This 80-Year-Old Who Had A Backyard Abortion In The 50s Is Disappointed Her State Hasn't Decriminalised The Procedure

    "What the bloody hell is wrong with them?"

    Helen* is angry that not a single member of the NSW Coalition government today voted in favour of legislation to remove abortion from the state's Crimes Act.

    "What the bloody hell is wrong with them?" the 80-year-old asked BuzzFeed News. "It is not a political party matter.

    "Abortion is something that is always going to happen, despite the best of intentions, so it should be something that can be dealt with in the correct way and legally."

    This afternoon a bill introduced by Greens MP Mehreen Faruqi was voted down 25-14.

    The legislation would have enacted safe access zones around clinics and hospitals where abortions are performed, and required doctors who conscientiously object to abortion to refer a patient to another doctor who doesn't.

    "I think it is so disappointing that we're now on our own with Queensland," Helen said, referring to the failure of a similar push to decriminalise abortion in the Sunshine State in March.

    Helen has spent the last five decades in Australia but was born in England, where she fell pregnant aged 22 in 1959.

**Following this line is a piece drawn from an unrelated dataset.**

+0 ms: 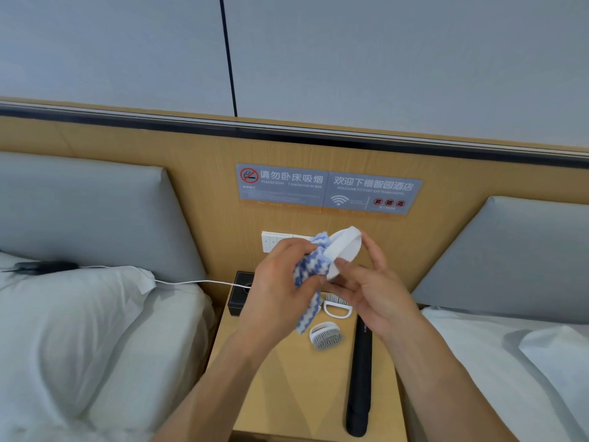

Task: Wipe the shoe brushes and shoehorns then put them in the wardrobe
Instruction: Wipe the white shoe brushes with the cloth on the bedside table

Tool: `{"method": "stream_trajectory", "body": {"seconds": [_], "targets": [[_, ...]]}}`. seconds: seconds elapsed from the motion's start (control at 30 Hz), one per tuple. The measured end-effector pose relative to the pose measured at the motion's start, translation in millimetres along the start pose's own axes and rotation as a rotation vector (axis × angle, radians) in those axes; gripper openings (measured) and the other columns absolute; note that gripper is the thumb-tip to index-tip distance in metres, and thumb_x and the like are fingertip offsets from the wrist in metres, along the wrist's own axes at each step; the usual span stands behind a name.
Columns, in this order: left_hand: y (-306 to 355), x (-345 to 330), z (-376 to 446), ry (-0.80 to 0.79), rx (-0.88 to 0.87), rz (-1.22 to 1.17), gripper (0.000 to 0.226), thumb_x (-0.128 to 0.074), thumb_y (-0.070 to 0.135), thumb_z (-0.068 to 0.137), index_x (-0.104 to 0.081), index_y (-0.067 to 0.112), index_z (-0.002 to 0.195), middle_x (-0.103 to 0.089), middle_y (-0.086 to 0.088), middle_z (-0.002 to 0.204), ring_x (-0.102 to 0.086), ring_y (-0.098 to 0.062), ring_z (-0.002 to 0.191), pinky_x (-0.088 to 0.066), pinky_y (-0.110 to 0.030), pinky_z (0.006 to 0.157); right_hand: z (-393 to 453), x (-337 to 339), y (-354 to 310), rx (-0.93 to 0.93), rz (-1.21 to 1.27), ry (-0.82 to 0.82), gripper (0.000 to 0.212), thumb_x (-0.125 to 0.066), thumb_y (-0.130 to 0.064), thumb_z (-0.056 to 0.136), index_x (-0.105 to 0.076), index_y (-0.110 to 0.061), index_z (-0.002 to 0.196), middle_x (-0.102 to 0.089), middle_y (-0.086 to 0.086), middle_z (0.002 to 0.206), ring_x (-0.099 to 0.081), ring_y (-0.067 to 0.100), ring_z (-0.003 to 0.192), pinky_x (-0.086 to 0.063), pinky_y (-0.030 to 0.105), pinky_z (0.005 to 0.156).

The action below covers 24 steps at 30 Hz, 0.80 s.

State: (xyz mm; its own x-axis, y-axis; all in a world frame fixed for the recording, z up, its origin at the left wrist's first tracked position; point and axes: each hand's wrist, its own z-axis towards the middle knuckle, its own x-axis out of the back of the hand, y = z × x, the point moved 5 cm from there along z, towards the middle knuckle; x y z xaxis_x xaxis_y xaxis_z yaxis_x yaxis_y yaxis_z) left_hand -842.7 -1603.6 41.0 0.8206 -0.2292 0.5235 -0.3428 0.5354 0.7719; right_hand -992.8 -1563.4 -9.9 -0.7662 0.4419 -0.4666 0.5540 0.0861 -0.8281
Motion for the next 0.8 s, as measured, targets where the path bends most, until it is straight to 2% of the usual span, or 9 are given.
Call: {"method": "stream_trajectory", "body": {"seconds": [0.17,0.27,0.37,0.43,0.53,0.7,0.8], "targets": [[-2.8,12.6,9.5,-0.088,-0.052,-0.013,0.034,-0.074,0.008,0.08,-0.063,0.017,0.111,-0.063,0.013,0.112,-0.058,-0.002,0.103,-0.043,-0.015,0.088,-6.3,-1.4,-11.3,-0.021,-0.102,-0.118,0.05,-0.061,0.002,0.092,-0.053,-0.03,0.13,-0.073,0.02,0.112,-0.072,0.038,0.1,-0.059,0.048,0.085],[-7.4,20.4,14.1,-0.135,-0.065,0.001,0.033,-0.073,0.007,0.081,-0.064,0.016,0.111,-0.063,0.013,0.115,-0.058,-0.002,0.105,-0.043,-0.017,0.09,-9.3,1.6,-18.0,-0.051,-0.117,-0.121,0.031,-0.067,-0.026,0.091,-0.062,-0.031,0.122,-0.071,0.02,0.116,-0.071,0.04,0.102,-0.059,0.049,0.081],[-8.5,24.5,16.4,-0.192,-0.088,0.025,0.034,-0.074,0.009,0.081,-0.064,0.017,0.112,-0.061,0.014,0.118,-0.055,0.003,0.105,-0.041,-0.013,0.089,-9.4,6.3,-23.3,-0.093,-0.142,-0.066,0.032,-0.071,-0.049,0.08,-0.071,-0.027,0.103,-0.072,0.021,0.112,-0.071,0.04,0.1,-0.06,0.048,0.078],[-7.5,25.7,17.0,-0.215,-0.105,0.032,0.034,-0.074,0.009,0.081,-0.064,0.018,0.113,-0.061,0.014,0.118,-0.055,0.003,0.106,-0.041,-0.013,0.09,-7.6,9.8,-25.7,-0.102,-0.185,-0.046,0.038,-0.075,-0.047,0.076,-0.066,-0.017,0.096,-0.071,0.02,0.113,-0.072,0.041,0.098,-0.06,0.045,0.077],[-5.1,27.4,18.0,-0.2,-0.133,0.042,0.034,-0.075,0.008,0.081,-0.064,0.016,0.113,-0.061,0.012,0.118,-0.055,0.003,0.108,-0.04,-0.012,0.09,-7.2,14.1,-28.6,-0.133,-0.167,-0.092,0.032,-0.08,-0.034,0.074,-0.061,-0.016,0.092,-0.068,0.022,0.114,-0.07,0.044,0.101,-0.059,0.047,0.08],[-5.4,34.0,20.7,-0.021,-0.058,0.051,0.031,-0.078,0.009,0.077,-0.068,0.017,0.105,-0.065,0.012,0.109,-0.057,0.004,0.096,-0.041,-0.008,0.082,-15.0,18.6,-24.0,-0.215,-0.108,-0.229,0.066,-0.088,-0.025,0.06,-0.062,-0.006,0.117,-0.066,0.025,0.122,-0.066,0.044,0.109,-0.059,0.051,0.084],[-2.8,34.5,20.9,0.061,-0.027,0.076,0.027,-0.077,0.009,0.077,-0.07,0.016,0.103,-0.067,0.012,0.103,-0.056,0.002,0.09,-0.041,-0.006,0.078,-18.7,13.3,-19.4,-0.202,-0.167,-0.296,0.057,-0.084,-0.019,0.063,-0.068,-0.009,0.116,-0.068,0.02,0.119,-0.067,0.036,0.103,-0.056,0.051,0.093]]}}
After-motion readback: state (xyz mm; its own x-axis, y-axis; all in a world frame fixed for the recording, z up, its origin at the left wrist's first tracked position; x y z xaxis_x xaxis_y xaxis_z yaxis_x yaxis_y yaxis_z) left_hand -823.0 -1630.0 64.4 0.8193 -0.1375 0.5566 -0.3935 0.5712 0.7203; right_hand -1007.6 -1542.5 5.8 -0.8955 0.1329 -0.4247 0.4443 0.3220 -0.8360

    "I went to the doctor to confirm the pregnancy," she said. "He wouldn't help me with where to get an abortion, but said I could come back after if something went wrong."

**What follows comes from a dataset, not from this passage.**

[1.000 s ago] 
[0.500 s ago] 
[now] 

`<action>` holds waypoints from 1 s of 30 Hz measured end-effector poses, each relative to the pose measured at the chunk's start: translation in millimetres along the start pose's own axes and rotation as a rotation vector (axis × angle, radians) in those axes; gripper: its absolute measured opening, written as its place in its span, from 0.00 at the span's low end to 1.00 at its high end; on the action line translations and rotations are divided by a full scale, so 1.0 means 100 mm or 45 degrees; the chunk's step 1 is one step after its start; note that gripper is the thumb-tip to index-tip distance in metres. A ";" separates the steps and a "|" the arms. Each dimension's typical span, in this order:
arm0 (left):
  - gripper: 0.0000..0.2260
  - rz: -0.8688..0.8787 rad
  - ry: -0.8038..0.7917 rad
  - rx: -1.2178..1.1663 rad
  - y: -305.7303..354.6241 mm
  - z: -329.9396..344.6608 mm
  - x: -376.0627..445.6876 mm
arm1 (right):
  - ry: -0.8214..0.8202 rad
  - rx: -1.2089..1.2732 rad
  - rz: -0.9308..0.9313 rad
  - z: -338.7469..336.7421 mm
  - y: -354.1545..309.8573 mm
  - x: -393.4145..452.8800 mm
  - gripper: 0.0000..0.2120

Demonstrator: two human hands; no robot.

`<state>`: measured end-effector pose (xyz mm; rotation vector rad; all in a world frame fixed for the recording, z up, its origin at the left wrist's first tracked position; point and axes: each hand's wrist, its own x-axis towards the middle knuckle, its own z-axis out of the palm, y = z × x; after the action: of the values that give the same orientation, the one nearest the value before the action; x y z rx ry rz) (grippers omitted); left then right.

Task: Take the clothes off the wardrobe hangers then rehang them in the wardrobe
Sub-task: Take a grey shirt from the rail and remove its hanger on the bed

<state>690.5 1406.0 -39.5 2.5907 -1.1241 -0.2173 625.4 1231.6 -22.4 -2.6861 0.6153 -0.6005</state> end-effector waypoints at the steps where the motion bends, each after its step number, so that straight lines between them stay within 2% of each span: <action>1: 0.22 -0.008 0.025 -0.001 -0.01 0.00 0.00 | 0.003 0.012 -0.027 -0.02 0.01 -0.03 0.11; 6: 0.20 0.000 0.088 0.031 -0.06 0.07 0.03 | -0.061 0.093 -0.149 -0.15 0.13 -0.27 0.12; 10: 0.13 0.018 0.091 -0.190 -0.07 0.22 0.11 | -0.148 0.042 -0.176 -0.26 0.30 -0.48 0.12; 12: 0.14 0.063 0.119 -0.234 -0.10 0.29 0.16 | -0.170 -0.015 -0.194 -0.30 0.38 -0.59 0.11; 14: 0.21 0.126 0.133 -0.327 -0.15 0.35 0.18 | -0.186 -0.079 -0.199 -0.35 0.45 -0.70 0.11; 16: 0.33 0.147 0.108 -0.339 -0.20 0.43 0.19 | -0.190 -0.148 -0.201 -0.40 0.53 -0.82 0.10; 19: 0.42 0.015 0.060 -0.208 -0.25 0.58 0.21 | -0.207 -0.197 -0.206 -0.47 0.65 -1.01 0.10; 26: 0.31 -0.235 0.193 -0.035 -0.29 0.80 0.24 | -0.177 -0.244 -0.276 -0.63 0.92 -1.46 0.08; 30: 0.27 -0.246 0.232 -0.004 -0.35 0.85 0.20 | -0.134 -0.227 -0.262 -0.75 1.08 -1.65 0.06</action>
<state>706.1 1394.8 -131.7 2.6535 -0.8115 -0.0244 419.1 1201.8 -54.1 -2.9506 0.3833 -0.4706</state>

    She knew she did not want to continue the pregnancy.

    "It was something that had to be done as far as I was concerned, so it was an easy decision."

    Helen found an address through a friend of a friend.

    "The woman who [terminated the pregnancy] had just served time in prison and it was a pretty bloody awful abortion; it was a backstreet, backyard one," she said. "I only told one person at work."

    Helen is happy that abortion is more easily accessible now – "The 1950s were a time when even to obtain contraception a woman had to go with her fiancée and swear that they'd get married" – but is hoping for the day when all criminality is removed from the procedure.

    "Other countries have realised it is a medical procedure," she said.

    *Helen's name has been changed to protect her privacy.